若い緑のクローバーが、地面いっぱいに茂っていて、
水滴をつけています。

ベンチの周りは木で囲まれていて、
なんとも居心地のよい朝の陽気に包まれていました。
葉の色と形が銀杏に似ていたので、
私は「銀杏かな。」と思ったですが、
木を見上げてよくよく葉を観察すると、
葉の形はイチョウ型ではなく、丸くて、
イチョウのうす黄緑ではなく新緑の黄緑色のようでした。

木に名札がついていないかと、
私は公園の木々を見回してみたのですが、
名札がついている木は見当たりません。
「なんの種類の木だろうかな…。
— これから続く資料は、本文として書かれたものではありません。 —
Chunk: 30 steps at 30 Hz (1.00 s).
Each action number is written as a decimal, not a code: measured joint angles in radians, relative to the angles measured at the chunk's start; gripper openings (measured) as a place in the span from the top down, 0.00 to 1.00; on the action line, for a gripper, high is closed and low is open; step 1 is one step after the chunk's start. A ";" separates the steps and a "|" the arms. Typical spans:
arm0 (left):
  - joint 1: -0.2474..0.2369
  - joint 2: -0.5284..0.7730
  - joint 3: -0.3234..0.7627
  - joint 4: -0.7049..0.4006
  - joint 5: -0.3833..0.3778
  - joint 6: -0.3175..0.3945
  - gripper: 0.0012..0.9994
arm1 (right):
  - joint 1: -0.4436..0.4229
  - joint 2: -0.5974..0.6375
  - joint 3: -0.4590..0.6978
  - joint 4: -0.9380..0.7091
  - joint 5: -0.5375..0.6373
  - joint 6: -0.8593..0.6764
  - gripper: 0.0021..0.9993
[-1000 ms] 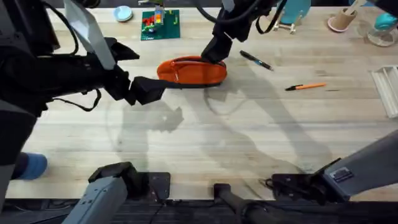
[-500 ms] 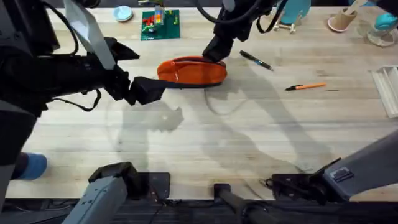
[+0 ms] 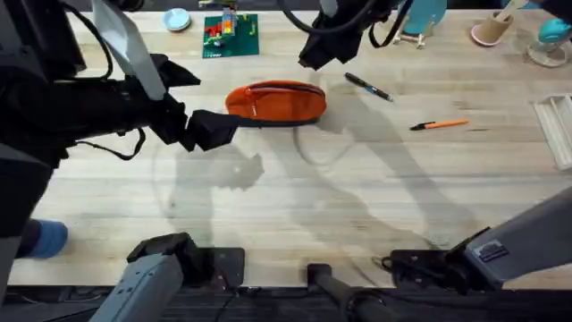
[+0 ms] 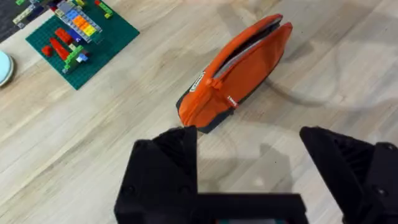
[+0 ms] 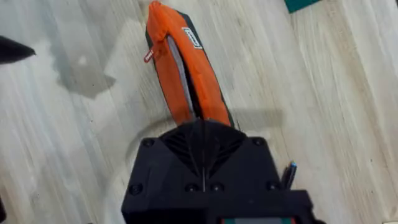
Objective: Unzip the bag, pick up the pens from the table one at a time and place them inside, then zip the bag closed.
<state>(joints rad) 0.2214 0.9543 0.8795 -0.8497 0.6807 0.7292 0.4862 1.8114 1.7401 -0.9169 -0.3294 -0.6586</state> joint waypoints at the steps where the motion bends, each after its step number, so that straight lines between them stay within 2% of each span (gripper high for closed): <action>1: 0.000 0.000 0.000 0.000 0.000 0.000 0.01 | 0.000 0.000 0.000 0.000 -0.002 0.000 0.97; 15: 0.000 0.000 0.000 0.000 0.000 0.000 0.01 | 0.000 0.002 0.000 -0.002 -0.036 0.000 0.97; 22: 0.000 0.000 0.000 0.000 0.000 0.000 0.01 | 0.000 0.066 0.000 0.000 -0.089 0.000 0.97; 30: 0.000 0.000 0.000 0.000 0.000 0.000 0.01 | 0.000 0.085 0.000 -0.002 -0.113 0.000 0.97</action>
<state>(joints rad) 0.2214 0.9543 0.8795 -0.8497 0.6807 0.7292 0.4862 1.8968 1.7401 -0.9191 -0.4427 -0.6582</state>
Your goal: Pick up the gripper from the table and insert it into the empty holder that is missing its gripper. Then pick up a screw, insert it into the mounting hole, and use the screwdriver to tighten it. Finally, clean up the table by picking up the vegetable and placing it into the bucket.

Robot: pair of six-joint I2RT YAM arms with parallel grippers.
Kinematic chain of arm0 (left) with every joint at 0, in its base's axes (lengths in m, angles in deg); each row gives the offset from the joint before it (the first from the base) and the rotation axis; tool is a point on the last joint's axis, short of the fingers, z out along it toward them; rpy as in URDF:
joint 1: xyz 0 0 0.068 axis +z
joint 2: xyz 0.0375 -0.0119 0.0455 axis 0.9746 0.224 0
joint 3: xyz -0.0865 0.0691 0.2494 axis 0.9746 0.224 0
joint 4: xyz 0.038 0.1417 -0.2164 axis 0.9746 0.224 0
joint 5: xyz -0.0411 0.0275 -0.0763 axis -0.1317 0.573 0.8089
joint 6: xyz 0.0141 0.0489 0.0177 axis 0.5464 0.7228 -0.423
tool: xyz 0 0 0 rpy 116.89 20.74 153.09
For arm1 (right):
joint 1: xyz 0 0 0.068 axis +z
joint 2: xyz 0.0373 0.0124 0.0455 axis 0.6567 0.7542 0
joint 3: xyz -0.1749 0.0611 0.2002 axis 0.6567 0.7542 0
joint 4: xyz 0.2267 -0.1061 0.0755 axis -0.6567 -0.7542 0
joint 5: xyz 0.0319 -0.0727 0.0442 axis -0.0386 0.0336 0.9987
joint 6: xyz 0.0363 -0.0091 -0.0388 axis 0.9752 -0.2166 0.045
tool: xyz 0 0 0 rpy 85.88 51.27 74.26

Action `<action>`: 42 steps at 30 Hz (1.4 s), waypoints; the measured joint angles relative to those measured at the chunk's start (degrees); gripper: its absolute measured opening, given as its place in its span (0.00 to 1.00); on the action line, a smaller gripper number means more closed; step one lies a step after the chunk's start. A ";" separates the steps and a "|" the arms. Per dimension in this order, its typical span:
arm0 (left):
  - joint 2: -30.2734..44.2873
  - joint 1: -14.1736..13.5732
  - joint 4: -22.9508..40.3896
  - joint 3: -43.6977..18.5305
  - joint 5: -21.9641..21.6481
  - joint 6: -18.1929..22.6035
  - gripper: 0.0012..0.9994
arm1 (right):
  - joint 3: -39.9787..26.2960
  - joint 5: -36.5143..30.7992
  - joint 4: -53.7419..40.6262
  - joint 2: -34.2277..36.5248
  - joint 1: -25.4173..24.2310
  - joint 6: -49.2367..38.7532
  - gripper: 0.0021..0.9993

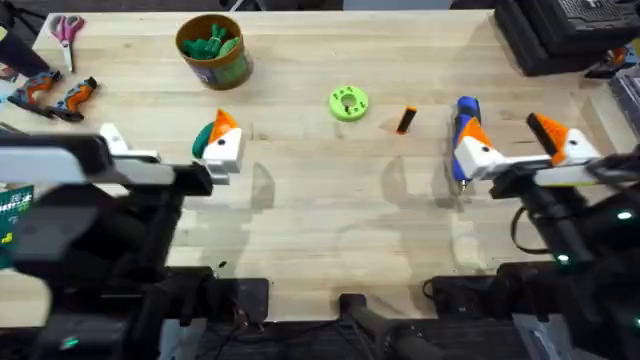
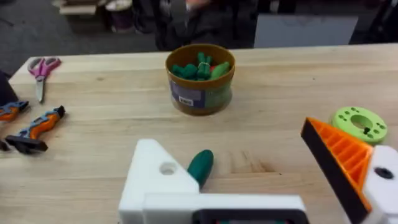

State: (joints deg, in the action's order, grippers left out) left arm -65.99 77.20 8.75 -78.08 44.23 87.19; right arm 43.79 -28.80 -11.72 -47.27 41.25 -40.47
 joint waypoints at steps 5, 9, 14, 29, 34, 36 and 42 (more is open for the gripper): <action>11.39 0.00 8.57 -11.74 -0.02 0.47 0.99 | -10.98 0.05 -7.69 7.39 0.00 -0.01 0.95; 23.99 0.00 15.59 -22.34 0.00 0.66 0.99 | -20.74 0.15 -13.33 16.95 0.00 0.02 0.95; 38.98 0.00 22.38 -34.96 -0.02 2.10 0.99 | -32.54 0.17 -20.01 29.21 0.00 1.53 0.95; 65.25 0.00 30.99 -50.43 -0.02 6.89 0.99 | -45.43 0.17 -29.64 44.67 0.00 3.67 0.95; 71.61 0.50 32.87 -50.43 -0.02 12.78 0.98 | -45.50 0.17 -29.60 44.67 0.00 3.67 0.95; 75.03 1.13 34.03 -50.45 -0.02 14.56 0.99 | -45.52 0.17 -29.58 44.67 0.00 3.67 0.95; 85.99 3.71 33.93 -50.45 0.39 19.42 0.98 | -45.52 0.17 -29.53 44.67 0.00 3.67 0.95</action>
State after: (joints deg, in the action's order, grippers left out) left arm 20.00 80.91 42.68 -128.53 44.61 106.61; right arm -1.73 -28.63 -41.25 -2.61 41.25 -36.79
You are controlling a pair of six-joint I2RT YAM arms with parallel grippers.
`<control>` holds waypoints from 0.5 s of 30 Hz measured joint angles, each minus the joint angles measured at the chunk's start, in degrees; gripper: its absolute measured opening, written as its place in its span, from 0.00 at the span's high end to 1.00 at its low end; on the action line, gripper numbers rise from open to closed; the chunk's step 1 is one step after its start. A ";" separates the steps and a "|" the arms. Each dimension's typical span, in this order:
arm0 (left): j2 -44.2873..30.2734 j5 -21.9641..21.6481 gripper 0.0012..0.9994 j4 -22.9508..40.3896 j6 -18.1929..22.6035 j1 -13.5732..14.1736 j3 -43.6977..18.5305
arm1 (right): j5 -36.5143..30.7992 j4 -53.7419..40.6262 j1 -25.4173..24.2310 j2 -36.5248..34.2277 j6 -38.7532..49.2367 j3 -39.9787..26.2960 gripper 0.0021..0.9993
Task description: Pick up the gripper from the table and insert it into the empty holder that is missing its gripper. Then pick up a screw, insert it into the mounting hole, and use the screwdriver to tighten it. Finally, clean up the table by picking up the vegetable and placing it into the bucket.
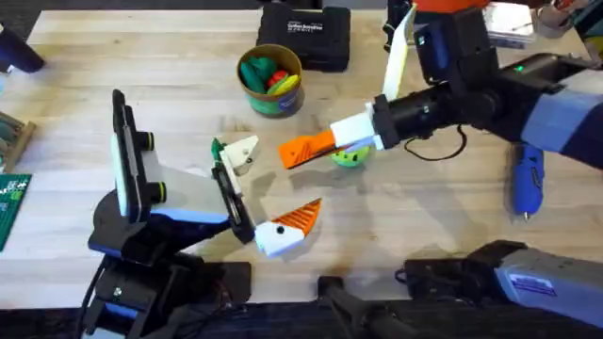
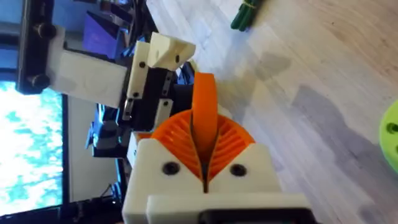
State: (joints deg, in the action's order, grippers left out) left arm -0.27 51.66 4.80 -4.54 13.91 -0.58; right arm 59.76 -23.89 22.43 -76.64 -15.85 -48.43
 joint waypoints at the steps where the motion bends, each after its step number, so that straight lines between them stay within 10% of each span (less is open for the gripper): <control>1: 0.00 0.00 0.01 0.00 0.00 0.00 0.00 | 0.47 2.06 0.23 -0.14 -1.43 0.60 0.99; 15: 0.01 0.00 0.01 0.00 0.00 0.00 0.00 | 12.40 18.49 2.17 -8.90 -17.61 2.69 0.99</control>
State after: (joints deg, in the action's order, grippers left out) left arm -0.26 51.66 4.80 -4.54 13.91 -0.58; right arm 72.16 -5.40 24.60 -85.54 -33.46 -45.75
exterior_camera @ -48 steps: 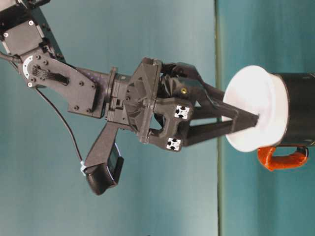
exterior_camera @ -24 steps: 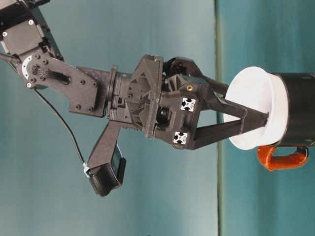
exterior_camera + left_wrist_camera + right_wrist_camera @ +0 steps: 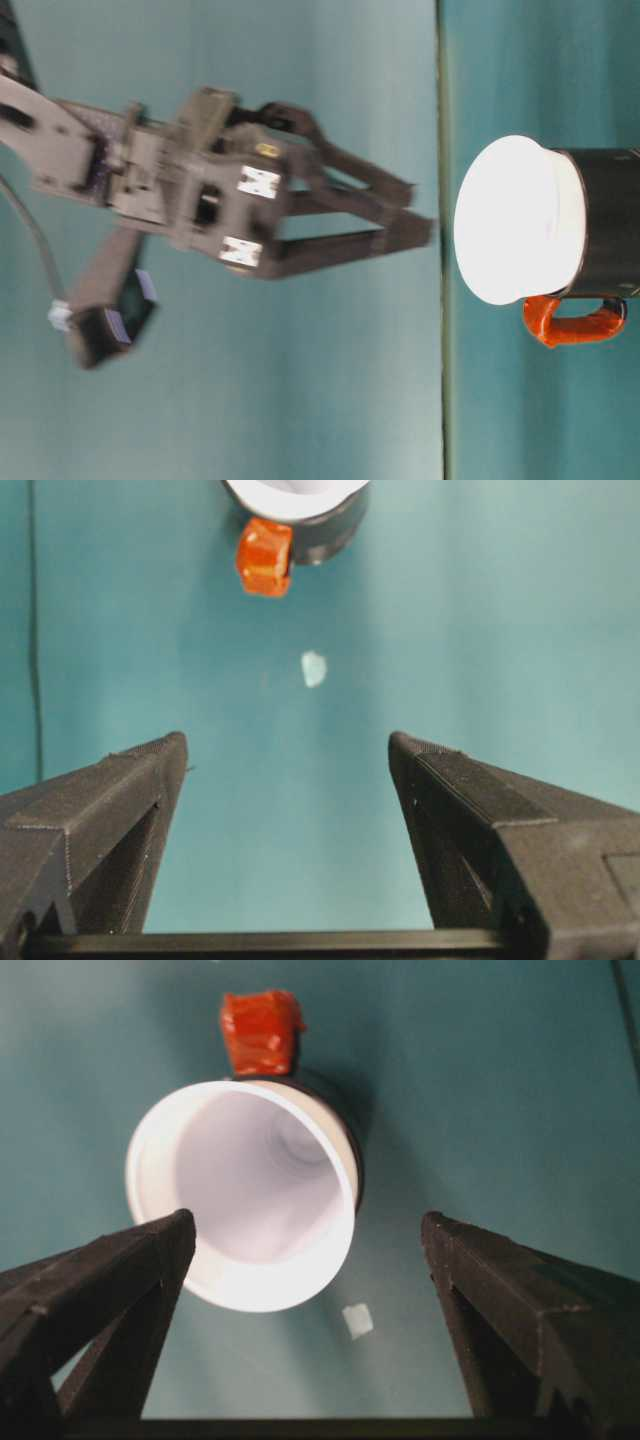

」と思いながら
ぼんやりしていたのですが、
その時、少し、不思議なことに気がつきました。

正面に生えている木の中の、一本の木だけが、
半分だけ枯れ枝で、あとの半分に新緑が茂っているのです。

まるで定規でシュッと線を引いたように、
左半分は葉が一枚もなくて、
右半分だけが、青々とした緑の葉をつけているのです。
同じ種類の周りの木はすべて青々としているのに、
その一本の木だけが、そうなっているのですから。

影となる建物もなく、
上から日がさんさんと照る中で立っている一本の木が、
左半分はむき出しの枝で、右半分だけ新緑が茂っているわけだから
それはとても不思議な光景でした。

公園と、その木の前の道路をはさんで、
私がベンチに座って眺めている正面は、アパートが並んで建っていました。
道路に面して、茶色いドアが四つ並んでおり、
二階の部分も、やはり同じ茶色いドアが四つ並んでおり、
その二階に続く階段が、二個、取り付けられていました。
そして二階部分の中央に「コーポI」と書かれていました。
それとまったく同じ建物が左隣にもうひとつあって、
そっちの方には「メゾンI」と書かれていました。
全く同じ建物なのになぜ、「コーポ」と「メゾン」なのか
変だと思ったのですが、それがまた
その場の光景をいっそう不思議にしてしていました。

道路の真ん中には、
オレンジ色のバスケットボールがひとつ落ちていました。
その「コーポ」か「メゾン」かに住む子供が
前の日にその道路で遊んだのでしょうか。
それもまた、その光景を非日常的に見せているものの
ひとつのような気がしました。

早朝のせいか、
道路も、家も、人の気配がなく、静まり返っています。

私はその不思議な木の近くに行って
よく見て確かめたいと思ったのですが、
立ち上がろうとして体を動かしたその時、
なんのことない、目の前にある電灯のかげに
一本の木の幹が隠れていただけだった…、ということに
気がつきました。

そう、それはただ
一本の新緑が芽吹く前の枯れ木と、一本の新緑が茂る木が
並んで生えていただけのことだったのです。
その一本の幹が、たまたま電灯で隠れていたので
そんな奇妙な光景に見えていたのです。

なんだ…そうだったのか…!と思ったのですが、
この不思議な光景に出会えたのは、さまざまな偶然からで、
もし、また別の日に、同じ道を通って散歩に行っても
まったく同じ光景に出会えることは二度とないでしょう。

そう思うと、やっぱり今日は
不思議な光景に出会ったのだなと思えます。


帰り際に見ると、
その公園には「七草公園」という名前がついていました。